Task goal -
From the entries below, copy exactly the lines from the one that contains "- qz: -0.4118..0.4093" through the one that contains "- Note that", both included, and only those.

Dataset records -
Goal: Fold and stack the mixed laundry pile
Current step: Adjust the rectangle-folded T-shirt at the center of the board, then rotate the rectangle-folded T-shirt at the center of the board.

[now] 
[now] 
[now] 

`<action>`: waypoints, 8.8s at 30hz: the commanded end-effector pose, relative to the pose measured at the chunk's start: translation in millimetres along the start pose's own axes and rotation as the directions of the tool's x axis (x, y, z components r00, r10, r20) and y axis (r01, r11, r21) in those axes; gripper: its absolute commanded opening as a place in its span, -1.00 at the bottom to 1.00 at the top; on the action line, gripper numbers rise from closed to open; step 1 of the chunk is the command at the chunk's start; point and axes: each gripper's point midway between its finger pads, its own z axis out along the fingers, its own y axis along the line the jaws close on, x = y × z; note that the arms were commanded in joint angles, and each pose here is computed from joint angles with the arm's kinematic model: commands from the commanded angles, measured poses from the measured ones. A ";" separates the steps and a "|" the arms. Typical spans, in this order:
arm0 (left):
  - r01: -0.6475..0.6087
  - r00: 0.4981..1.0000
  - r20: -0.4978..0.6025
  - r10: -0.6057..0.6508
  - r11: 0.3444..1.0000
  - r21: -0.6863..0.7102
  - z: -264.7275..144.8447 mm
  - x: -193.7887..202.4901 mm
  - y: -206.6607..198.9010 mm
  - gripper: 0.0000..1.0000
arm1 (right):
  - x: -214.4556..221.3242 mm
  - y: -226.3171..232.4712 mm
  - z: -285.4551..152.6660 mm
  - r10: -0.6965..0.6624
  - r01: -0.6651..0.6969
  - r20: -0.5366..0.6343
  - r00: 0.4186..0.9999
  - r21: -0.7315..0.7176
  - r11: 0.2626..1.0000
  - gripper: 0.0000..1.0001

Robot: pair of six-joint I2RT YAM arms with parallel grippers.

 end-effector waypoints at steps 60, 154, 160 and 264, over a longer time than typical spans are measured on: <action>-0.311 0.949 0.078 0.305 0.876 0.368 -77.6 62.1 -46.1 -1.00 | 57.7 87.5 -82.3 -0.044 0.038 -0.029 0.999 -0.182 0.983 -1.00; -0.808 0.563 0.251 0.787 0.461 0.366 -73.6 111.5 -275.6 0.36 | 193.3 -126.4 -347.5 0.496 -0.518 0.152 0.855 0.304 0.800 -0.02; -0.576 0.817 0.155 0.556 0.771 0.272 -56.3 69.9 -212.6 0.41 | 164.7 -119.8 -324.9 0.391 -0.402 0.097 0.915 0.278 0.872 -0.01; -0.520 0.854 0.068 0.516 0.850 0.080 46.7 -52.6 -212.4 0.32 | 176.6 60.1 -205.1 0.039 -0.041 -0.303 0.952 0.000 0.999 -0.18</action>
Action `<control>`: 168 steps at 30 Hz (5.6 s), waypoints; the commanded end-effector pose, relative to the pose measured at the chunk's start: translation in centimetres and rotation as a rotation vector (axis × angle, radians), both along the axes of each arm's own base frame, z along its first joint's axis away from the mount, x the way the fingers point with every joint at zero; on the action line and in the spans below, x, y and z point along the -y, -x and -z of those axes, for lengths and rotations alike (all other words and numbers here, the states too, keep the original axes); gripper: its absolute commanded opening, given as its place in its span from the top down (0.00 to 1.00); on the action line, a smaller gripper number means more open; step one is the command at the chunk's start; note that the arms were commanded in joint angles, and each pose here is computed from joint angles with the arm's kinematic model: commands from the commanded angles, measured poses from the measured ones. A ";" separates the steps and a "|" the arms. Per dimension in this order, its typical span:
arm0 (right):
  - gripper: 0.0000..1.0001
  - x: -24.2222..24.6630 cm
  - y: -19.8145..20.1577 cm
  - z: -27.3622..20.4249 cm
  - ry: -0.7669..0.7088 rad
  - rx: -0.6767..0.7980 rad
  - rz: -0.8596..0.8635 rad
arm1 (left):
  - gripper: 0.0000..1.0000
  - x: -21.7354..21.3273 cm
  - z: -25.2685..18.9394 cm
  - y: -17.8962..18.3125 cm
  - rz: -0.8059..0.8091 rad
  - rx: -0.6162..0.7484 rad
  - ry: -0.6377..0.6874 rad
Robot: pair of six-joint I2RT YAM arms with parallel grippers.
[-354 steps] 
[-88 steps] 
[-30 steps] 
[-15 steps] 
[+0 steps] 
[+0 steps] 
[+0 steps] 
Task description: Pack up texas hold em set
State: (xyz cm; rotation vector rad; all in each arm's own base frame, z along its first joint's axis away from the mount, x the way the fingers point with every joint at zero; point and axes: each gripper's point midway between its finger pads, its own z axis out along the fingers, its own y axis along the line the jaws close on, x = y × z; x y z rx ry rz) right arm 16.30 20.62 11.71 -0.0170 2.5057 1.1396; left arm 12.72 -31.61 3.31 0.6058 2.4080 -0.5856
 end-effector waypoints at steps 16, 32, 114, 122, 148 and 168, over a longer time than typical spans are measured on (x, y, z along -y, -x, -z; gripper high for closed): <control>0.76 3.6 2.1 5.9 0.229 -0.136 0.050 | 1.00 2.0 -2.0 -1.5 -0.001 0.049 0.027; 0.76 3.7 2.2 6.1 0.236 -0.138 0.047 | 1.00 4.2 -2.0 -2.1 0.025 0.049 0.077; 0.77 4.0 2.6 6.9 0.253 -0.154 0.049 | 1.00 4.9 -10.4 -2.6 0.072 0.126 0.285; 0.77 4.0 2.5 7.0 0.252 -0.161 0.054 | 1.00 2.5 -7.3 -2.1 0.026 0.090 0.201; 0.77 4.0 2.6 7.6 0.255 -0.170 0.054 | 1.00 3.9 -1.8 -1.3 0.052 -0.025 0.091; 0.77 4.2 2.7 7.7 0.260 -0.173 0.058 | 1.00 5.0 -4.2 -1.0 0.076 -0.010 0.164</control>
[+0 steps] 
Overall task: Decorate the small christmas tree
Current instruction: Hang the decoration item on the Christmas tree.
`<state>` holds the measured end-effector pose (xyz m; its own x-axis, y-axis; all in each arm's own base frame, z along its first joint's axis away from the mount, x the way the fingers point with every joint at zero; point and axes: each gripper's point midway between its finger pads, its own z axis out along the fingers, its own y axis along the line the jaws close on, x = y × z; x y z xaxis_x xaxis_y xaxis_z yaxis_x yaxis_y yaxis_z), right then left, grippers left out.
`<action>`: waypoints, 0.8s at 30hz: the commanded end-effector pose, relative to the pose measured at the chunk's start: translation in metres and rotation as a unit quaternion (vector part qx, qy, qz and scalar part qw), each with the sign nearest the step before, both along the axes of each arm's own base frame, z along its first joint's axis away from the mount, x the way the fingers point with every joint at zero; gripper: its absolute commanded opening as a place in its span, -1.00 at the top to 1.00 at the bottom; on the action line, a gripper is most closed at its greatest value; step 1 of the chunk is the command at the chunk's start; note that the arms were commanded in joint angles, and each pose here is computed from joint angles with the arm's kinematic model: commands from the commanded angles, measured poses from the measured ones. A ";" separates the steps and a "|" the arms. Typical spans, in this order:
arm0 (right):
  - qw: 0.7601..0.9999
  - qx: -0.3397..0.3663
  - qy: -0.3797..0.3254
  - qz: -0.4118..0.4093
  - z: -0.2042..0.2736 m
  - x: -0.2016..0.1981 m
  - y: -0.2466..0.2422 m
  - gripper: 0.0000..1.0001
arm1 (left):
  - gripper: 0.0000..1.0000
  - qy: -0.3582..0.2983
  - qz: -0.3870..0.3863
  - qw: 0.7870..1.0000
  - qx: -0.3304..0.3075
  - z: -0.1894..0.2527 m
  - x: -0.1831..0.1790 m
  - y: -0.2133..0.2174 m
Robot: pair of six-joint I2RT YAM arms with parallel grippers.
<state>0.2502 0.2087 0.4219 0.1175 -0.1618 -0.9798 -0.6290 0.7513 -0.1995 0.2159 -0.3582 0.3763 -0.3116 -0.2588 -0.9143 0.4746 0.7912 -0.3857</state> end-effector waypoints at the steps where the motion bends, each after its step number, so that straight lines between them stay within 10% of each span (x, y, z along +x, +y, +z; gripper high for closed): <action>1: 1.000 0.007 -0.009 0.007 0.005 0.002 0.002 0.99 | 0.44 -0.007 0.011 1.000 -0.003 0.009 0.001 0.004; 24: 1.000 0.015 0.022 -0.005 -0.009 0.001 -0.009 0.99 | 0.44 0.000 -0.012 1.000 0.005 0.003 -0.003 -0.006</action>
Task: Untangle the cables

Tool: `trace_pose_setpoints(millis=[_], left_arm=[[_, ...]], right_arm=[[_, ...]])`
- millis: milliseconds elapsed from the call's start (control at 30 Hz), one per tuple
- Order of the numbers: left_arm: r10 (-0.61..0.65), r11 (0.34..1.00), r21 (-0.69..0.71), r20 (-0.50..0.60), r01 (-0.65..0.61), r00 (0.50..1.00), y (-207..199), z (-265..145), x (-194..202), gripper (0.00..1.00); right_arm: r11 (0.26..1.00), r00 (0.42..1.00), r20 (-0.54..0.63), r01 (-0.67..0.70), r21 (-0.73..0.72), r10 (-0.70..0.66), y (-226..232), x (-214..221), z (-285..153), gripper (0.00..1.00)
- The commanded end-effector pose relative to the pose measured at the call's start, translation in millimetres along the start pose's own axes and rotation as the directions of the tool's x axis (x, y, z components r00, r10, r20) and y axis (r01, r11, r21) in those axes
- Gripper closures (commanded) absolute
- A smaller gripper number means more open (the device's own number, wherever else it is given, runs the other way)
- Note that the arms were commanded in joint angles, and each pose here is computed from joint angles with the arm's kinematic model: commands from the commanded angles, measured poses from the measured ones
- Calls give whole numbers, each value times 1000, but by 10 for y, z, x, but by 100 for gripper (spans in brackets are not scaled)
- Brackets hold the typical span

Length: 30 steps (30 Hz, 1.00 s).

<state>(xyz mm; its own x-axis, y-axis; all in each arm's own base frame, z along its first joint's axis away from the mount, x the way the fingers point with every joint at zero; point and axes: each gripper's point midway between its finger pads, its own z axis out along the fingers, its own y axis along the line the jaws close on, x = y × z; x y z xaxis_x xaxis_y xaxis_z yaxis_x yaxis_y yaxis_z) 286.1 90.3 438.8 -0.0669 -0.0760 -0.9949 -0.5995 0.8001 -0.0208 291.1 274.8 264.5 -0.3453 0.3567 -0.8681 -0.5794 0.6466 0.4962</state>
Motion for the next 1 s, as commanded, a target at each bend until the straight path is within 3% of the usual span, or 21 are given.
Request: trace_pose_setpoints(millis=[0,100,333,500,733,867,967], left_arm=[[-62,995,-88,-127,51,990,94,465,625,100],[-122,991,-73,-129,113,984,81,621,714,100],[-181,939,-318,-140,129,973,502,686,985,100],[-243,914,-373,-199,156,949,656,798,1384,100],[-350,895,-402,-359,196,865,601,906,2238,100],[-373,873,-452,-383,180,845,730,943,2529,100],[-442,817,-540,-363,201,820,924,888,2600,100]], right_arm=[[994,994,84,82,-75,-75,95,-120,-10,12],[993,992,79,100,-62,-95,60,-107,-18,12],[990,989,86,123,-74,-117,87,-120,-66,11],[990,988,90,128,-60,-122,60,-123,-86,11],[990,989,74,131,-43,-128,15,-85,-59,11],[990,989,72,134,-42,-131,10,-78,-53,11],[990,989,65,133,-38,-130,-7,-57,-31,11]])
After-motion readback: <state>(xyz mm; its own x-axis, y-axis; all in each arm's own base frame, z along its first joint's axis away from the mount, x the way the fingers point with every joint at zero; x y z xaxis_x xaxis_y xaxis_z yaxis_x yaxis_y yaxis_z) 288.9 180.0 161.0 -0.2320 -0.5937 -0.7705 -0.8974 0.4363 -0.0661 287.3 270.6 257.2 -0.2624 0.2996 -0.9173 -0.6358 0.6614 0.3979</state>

Answer section -
  - qz: -0.4118..0.4093
  - z: -0.2042..0.2736 m
  - x: -0.2016..0.1981 m
  - y: -0.2466..0.2422 m
  - gripper: 0.0000..1.0001
arm1 (left):
  - gripper: 0.0000..1.0000
  - qy: -0.3582..0.2983
  - qz: -0.3870..0.3863
  - qw: 0.7870..1.0000
  - qx: -0.3304..0.3075
  - z: -0.1894..0.2527 m
  - x: -0.1831..0.1790 m
  - y: -0.2133..0.2174 m
Robot: pair of six-joint I2RT YAM arms with parallel grippers.
<state>0.2502 0.2087 0.4219 0.1175 -0.1618 -0.9798 -0.6290 0.7513 -0.1995 0.2159 -0.3582 0.3763 -0.3116 -0.2588 -0.9143 0.4746 0.7912 -0.3857</state> end-effector waypoints at the steps where the motion bends, each after its step number, so that straight lines between them stay within 10% of each span (x, y, z along +x, +y, +z; gripper high for closed): <action>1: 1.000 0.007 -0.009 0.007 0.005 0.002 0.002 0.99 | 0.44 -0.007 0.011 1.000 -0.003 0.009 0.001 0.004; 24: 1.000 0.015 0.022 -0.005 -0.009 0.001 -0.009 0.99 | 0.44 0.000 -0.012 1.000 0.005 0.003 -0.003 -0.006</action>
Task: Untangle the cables

Tool: `trace_pose_setpoints(millis=[_], left_arm=[[_, ...]], right_arm=[[_, ...]])`
- millis: milliseconds elapsed from the call's start (control at 30 Hz), one per tuple
- Order of the numbers: left_arm: r10 (-0.61..0.65), r11 (0.34..1.00), r21 (-0.69..0.71), r20 (-0.50..0.60), r01 (-0.65..0.61), r00 (0.50..1.00), y (-207..199), z (-265..145), x (-194..202), gripper (0.00..1.00); right_arm: r11 (0.26..1.00), r00 (0.42..1.00), r20 (-0.54..0.63), r01 (-0.67..0.70), r21 (-0.73..0.72), r10 (-0.70..0.66), y (-226..232), x (-214..221), z (-285..153), gripper (0.00..1.00)
- The commanded end-effector pose relative to the pose measured at the call's start, translation in millimetres along the start pose's own axes and rotation as the directions of the tool's x axis (x, y, z components r00, r10, r20) and y axis (r01, r11, r21) in those axes
- Gripper closures (commanded) absolute
- A smaller gripper number means more open (the device's own number, wherever else it is given, runs the other way)
- Note that the arms were commanded in joint angles, and each pose here is computed from joint angles with the arm's kinematic model: commands from the commanded angles, measured poses from the measured ones

No additional output is expected for this exercise.